The Brooklyn Navy Yard & Admiral’s Row: Past and Present
This week Brian gives us the history of Admiral’s Row at the Brooklyn Navy Yard, along with an update on it’s current condition.
What makes a building suitable for historic preservation? According to the National Register of Historic Places, determining factors are location, design, setting, materials, workmanship, feeling, and association. But one section of Brooklyn, in a small pocket of the Navy Yard, is a belt of structures that meet every requirement, yet have been neglected for decades.

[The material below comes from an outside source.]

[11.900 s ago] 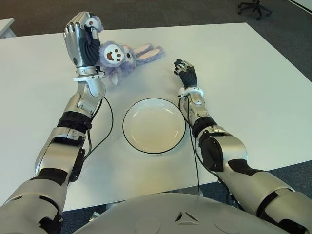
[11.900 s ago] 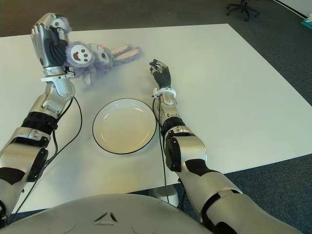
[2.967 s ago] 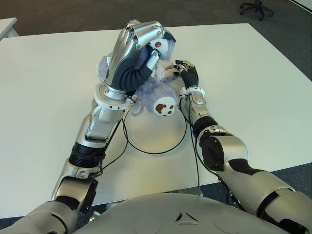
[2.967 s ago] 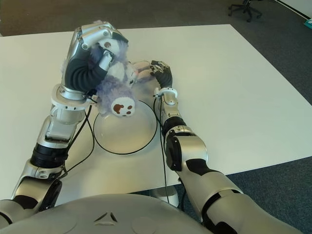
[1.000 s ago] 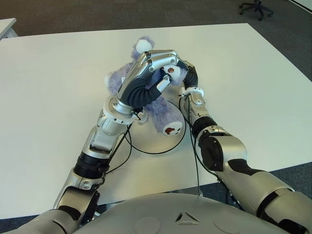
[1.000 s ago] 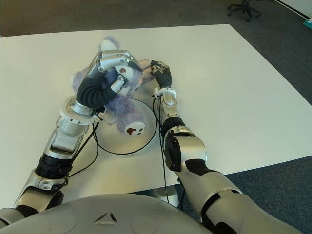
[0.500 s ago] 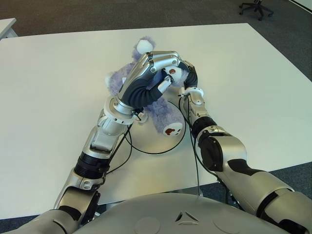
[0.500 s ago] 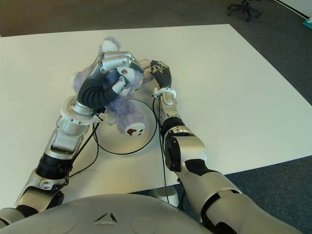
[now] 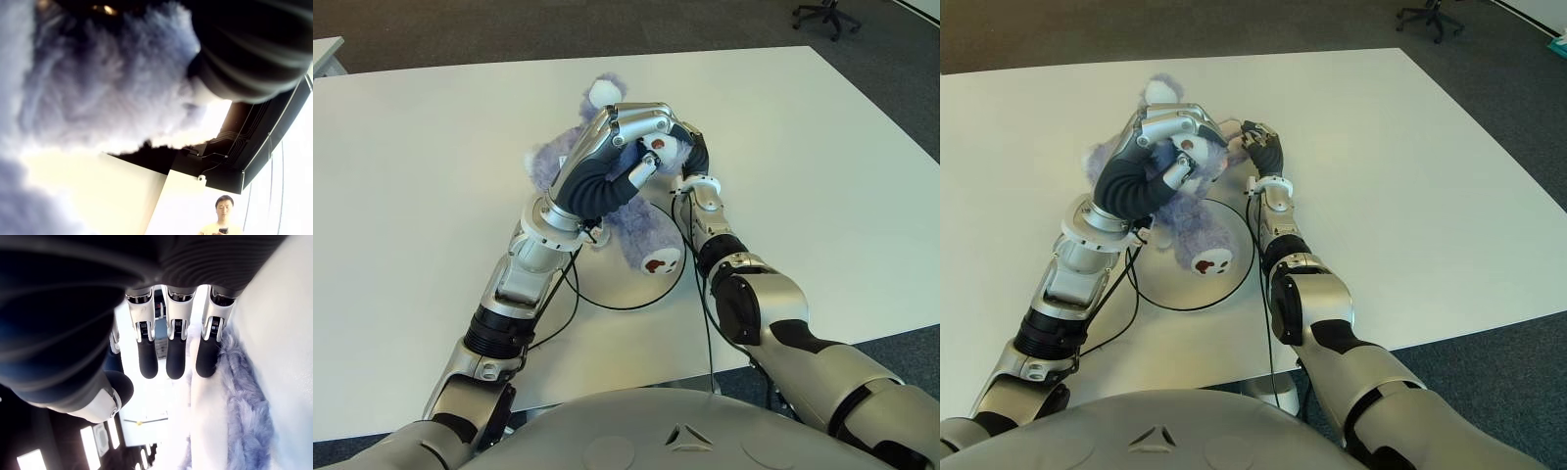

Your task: Put the doll into the plate.

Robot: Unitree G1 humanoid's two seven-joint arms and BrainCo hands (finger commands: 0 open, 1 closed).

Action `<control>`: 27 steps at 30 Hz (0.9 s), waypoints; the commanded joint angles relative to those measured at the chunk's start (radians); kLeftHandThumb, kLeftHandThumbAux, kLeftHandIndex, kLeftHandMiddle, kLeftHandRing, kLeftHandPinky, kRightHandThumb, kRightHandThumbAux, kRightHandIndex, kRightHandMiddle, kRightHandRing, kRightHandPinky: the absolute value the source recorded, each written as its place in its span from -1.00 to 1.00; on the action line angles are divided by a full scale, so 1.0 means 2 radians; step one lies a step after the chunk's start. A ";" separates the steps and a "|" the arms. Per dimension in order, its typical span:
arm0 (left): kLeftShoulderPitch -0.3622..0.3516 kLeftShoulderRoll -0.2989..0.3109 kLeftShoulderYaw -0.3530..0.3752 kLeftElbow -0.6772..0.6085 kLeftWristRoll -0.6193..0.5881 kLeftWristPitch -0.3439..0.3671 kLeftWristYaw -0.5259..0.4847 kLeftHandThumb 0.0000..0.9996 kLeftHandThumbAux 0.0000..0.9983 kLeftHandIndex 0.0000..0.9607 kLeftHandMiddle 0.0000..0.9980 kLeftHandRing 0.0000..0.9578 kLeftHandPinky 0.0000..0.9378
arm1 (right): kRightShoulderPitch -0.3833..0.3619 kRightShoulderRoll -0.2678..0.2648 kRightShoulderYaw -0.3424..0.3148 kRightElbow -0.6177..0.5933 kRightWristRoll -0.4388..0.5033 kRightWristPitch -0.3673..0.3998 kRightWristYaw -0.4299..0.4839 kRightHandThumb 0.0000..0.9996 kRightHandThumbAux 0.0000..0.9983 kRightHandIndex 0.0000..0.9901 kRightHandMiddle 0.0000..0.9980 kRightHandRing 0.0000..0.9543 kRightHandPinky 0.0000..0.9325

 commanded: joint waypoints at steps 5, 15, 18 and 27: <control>0.002 -0.014 -0.005 0.031 -0.003 -0.023 0.002 0.71 0.34 -0.16 0.04 0.48 0.38 | 0.071 0.017 -0.009 0.040 0.010 0.044 -0.006 0.41 0.47 -0.19 -0.54 -0.55 -0.45; 0.009 -0.018 -0.013 0.032 -0.020 -0.018 -0.013 0.71 0.34 -0.16 0.04 0.48 0.39 | 0.069 0.021 -0.014 0.037 0.016 0.046 -0.010 0.41 0.47 -0.19 -0.59 -0.59 -0.51; 0.015 -0.018 -0.020 0.025 -0.027 -0.005 -0.020 0.71 0.34 -0.16 0.04 0.49 0.39 | 0.069 0.022 -0.014 0.037 0.015 0.046 -0.010 0.41 0.48 -0.20 -0.61 -0.62 -0.54; 0.022 -0.026 -0.026 0.022 -0.036 0.003 -0.020 0.71 0.34 -0.16 0.04 0.52 0.44 | 0.070 0.023 -0.011 0.035 0.012 0.046 -0.011 0.41 0.48 -0.20 -0.66 -0.66 -0.55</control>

The Brooklyn Navy Yard has been an integral part of Brooklyn’s East River waterfront since its construction at the turn-of-the-nineteenth century. But few Navy Yard structures hold as much importance as the housing segment named Admiral’s Row. Today’s Admiral’s Row, however, carries quite a different appearance than during its nineteenth-century heyday. Now, the vacant structures are overtaken by thick, wild ivy and several have undergone partial collapse. Disrepair and forces of nature continue to batter the buildings, and the structural deficiencies have prompted several groups to organize for its protection and any feasible rehabilitation.

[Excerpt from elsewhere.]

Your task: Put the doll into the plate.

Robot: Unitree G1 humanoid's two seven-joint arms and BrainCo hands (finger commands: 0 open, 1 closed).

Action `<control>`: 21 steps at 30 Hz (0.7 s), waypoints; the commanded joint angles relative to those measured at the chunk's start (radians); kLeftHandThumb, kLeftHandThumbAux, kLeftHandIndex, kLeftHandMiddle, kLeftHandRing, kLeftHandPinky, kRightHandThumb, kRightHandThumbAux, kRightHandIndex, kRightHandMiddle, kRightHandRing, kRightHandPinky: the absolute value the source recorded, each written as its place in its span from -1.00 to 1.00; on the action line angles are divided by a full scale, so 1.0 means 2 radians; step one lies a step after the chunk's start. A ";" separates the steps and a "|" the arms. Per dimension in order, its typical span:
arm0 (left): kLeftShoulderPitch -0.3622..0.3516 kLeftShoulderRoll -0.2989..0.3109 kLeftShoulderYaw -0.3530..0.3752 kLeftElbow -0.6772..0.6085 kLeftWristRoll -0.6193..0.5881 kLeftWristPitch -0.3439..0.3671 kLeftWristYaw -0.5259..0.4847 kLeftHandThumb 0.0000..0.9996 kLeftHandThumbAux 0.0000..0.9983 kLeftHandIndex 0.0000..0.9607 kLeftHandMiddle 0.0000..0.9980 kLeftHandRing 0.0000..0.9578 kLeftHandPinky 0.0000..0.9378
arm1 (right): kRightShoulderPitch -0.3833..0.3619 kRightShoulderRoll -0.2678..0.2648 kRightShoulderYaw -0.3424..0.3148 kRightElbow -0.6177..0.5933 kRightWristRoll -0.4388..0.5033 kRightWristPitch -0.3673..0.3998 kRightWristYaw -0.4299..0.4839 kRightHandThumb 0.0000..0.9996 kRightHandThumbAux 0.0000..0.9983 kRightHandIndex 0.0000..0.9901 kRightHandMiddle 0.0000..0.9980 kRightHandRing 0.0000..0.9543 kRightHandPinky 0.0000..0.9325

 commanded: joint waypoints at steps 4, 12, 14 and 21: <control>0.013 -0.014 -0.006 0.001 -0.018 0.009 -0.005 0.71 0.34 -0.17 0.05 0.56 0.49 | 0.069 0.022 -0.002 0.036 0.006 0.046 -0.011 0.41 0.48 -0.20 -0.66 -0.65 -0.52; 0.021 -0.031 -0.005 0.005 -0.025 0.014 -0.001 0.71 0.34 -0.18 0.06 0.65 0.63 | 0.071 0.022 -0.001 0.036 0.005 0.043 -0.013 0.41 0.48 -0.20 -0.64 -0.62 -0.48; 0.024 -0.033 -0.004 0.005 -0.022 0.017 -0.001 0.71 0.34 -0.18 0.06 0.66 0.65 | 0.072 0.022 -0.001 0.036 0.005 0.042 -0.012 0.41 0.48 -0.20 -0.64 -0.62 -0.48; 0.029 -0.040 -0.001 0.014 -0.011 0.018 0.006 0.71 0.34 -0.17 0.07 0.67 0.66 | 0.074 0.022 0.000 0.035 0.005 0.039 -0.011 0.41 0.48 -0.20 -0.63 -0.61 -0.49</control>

Admiral’s Row is situated at the corner of Flushing Avenue and Navy Street, and was used as housing for naval officers from the mid-nineteenth century up to the 1970s. Out of the seven buildings, one is a timber shed, the only remaining one of its kind on U.S. soil. The rest are elegant townhouses whose grandeur had come and passed. Two of homes are believed to have been designed by the notorious Thomas Ustick Walter, who led the 1860s reconstruction of the United States Capitol Building. The structures reflect Second Empire architecture, named for the then-chic French architectural elements of the Second French Empire. The distinct features of this period include mansard roofing, gables, and dormers. Mature hardwood trees join the countless untamed vines in climbing up the buildings; enduring reminders of Civil War-era landscaping. Although in a ruin-like state, the properties are still gracefully detailed with their original, decorative iron fencing.

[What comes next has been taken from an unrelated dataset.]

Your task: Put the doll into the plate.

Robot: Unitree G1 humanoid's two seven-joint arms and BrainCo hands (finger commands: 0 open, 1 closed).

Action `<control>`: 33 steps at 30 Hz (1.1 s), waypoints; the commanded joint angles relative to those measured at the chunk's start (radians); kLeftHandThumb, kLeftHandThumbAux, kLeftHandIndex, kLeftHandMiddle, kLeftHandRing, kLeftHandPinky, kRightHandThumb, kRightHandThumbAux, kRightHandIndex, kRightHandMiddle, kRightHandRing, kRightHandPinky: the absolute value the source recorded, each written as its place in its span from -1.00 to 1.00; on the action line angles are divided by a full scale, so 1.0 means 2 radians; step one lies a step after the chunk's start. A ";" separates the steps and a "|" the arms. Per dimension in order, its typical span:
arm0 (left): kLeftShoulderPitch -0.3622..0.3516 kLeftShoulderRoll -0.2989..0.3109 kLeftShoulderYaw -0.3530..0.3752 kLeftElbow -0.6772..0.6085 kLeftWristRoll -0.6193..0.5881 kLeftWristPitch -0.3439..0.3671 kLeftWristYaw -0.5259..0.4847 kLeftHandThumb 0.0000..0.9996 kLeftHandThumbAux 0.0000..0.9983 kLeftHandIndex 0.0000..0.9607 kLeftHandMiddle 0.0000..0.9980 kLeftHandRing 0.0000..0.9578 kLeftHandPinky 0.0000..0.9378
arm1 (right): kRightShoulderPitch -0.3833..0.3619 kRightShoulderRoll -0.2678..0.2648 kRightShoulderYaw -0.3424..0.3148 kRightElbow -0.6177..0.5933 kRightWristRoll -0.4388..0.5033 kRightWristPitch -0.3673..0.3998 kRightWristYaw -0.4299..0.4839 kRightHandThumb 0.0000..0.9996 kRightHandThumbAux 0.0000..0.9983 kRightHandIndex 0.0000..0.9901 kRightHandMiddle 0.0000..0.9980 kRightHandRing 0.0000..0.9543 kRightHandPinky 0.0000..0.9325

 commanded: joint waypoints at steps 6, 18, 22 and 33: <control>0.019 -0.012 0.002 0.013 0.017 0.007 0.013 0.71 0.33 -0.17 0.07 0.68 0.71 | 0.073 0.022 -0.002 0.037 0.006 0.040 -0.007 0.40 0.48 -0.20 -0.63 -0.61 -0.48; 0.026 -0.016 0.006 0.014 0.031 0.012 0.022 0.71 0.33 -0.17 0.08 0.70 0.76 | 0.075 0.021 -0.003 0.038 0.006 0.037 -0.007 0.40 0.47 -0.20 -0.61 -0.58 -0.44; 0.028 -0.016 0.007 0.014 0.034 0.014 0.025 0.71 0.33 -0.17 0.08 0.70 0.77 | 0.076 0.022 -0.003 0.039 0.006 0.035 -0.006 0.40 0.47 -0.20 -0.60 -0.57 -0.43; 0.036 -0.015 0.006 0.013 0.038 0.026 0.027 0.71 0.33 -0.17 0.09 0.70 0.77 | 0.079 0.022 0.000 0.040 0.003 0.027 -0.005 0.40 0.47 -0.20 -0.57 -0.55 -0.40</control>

Brooklynites and preservationists were struck in the soft spot when, in April, the National Guard deemed the conditions of one of the townhomes and the Timber Shed “beyond repair.” The resulting outcry criticized the National Guard (who currently owns the Navy Yard) against missed preservation opportunities, asserting that stabilization could have been carried out before the winter of 2009-2010. But, unfortunately, the failure to begin rehabilitation allowed the damaging winter conditions to take its toll on the buildings. In fact, the Timber Shed’s state of disrepair had become so severe in early 2010 that the National Guard erected a large, resilient fence around it to prevent the building’s looming collapse from pouring into the street.
New York has a quite a collection of historical structures, each telling a different story of an era or way of life. Pieces of history are crumbling before our eyes, and many aren’t being rescued. Admiral’s Row is one of Brooklyn’s treasured properties, now embroiled in a battle over ownership and development rights. But while the fight continues, the structures are failing beyond repair, and the squabble of Admiral’s Row is becoming a lesson learned.
It’s unfortunate that these historic structures have been let to fall into this condition. While New York is a city constantly tearing down and reinventing itself, there are some structures of historic and architectural importance that should be preserved.